"Aus rechtlicher Sicht sehen weder die Gesetzgebung der Europäischen Union noch die Europäische Menschenrechtskonvention ein Recht auf Abtreibung vor", heißt es in einem veröffentlichten Schreiben der COMECE an David Sassoli. "Diese Angelegenheit ist den Rechtssystemen der Mitgliedstaaten überlassen."
Vertraglich geregelte Zuständigkeiten
Die Bischöfe verwiesen auf die gesetzgeberische Hoheit der einzelnen EU-Mitgliedstaaten und vertraglich geregelte Zuständigkeiten. "Die strikte Einhaltung dieses Grundsatzes ist ein Gebot der Rechtsstaatlichkeit, einer der Grundwerte der Union". In ihrem Brief äußern sich die Bischöfe der EU besorgt und kritisieren eine "Infragestellung des Grundrechts auf Verweigerung aus Gewissensgründen", das eine "Ausprägung der Gewissensfreiheit" sei.
"Dies ist besonders besorgniserregend, wenn man bedenkt, dass Verweigerer aus Gewissensgründen im Gesundheitssektor in vielen Fällen diskriminiert werden."

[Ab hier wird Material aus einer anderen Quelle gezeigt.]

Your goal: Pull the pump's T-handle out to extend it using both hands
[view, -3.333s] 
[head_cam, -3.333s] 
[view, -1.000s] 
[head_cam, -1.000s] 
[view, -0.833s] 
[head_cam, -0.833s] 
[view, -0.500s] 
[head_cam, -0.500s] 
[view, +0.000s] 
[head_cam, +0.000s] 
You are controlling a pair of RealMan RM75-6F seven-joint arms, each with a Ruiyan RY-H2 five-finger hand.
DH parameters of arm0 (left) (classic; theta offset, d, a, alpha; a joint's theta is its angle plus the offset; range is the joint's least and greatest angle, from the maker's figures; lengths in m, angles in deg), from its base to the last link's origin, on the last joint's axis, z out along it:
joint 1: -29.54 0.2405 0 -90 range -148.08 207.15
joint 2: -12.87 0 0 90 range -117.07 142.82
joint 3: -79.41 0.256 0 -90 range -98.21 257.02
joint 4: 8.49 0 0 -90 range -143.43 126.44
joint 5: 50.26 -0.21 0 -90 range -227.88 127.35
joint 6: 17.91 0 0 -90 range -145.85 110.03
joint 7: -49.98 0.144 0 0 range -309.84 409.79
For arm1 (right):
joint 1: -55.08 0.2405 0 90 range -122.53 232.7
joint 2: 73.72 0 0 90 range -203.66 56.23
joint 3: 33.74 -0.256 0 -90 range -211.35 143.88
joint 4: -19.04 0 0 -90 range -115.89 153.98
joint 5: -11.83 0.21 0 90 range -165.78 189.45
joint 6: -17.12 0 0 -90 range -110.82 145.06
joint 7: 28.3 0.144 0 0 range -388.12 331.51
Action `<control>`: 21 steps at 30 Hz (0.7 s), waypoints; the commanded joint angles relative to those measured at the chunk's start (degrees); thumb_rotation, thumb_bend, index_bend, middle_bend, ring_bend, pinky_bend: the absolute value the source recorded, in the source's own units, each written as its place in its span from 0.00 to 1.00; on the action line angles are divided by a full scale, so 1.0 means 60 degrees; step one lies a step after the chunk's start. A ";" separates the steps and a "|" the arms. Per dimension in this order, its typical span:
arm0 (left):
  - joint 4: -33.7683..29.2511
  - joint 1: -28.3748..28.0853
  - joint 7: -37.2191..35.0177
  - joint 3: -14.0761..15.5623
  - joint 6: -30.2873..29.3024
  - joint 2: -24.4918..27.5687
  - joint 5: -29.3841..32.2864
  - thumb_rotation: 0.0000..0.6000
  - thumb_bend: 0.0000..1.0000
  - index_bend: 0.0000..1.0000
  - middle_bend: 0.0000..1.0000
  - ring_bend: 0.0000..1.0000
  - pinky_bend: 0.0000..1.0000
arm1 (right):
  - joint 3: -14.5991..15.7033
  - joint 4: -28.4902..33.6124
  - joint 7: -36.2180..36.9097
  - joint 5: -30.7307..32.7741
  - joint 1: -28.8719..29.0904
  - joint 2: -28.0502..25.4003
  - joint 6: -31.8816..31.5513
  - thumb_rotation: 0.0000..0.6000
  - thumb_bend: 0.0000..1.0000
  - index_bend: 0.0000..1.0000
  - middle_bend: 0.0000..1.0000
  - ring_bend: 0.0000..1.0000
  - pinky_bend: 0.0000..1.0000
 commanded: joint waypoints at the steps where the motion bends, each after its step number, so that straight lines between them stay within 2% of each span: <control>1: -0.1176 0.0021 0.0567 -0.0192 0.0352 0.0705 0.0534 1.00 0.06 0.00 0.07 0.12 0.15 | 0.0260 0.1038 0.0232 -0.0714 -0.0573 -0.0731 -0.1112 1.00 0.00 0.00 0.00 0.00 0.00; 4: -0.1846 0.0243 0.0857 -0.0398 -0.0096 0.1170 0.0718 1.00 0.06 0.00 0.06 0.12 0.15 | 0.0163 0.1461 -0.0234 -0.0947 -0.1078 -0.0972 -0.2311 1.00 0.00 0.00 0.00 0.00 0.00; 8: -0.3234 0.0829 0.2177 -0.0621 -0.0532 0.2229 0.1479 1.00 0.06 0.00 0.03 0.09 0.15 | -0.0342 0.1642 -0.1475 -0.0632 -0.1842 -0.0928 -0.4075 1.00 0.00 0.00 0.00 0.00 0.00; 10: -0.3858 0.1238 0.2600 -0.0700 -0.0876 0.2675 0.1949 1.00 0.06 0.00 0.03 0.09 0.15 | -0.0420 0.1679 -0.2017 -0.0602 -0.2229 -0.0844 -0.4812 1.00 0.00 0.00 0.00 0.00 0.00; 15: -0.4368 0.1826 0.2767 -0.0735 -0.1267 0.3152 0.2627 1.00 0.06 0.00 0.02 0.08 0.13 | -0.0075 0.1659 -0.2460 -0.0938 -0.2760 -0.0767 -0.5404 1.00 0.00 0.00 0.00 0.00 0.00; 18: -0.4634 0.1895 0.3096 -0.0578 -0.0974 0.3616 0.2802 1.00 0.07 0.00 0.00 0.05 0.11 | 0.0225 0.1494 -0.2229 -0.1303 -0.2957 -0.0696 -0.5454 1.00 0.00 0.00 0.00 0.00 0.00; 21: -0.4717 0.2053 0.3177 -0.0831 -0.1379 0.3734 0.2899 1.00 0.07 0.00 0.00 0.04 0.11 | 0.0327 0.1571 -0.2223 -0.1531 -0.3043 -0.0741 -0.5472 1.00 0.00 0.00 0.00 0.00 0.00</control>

Ende November hatte das EU-Parlament in einem Beschluss ein Recht auf sexuelle Selbstbestimmung für polnische Frauen eingefordert. Die Initiative war eine Antwort auf die landesweiten Proteste, die Tausende Bürger im Land auf die Straßen brachte.
De facto ein Abtreibungsverbot ausgesprochen
Das weitgehend von der Regierung kontrollierte polnische Verfassungsgericht hatte im Oktober de facto ein Abtreibungsverbot ausgesprochen, als es die letzte legitime Begründung für den legalen Schwangerschaftsabbruch für verfassungswidrig erklärte.
In der COMECE sind die Bischofskonferenzen der 27 EU-Mitgliedstaaten vertreten. Sitz des Sekretariats ist Brüssel. Die Kirchenvertreter dort halten Kontakt zu Parlamenten und Regierungen, um Politik im Sinne der kirchlichen Soziallehre mitzugestalten.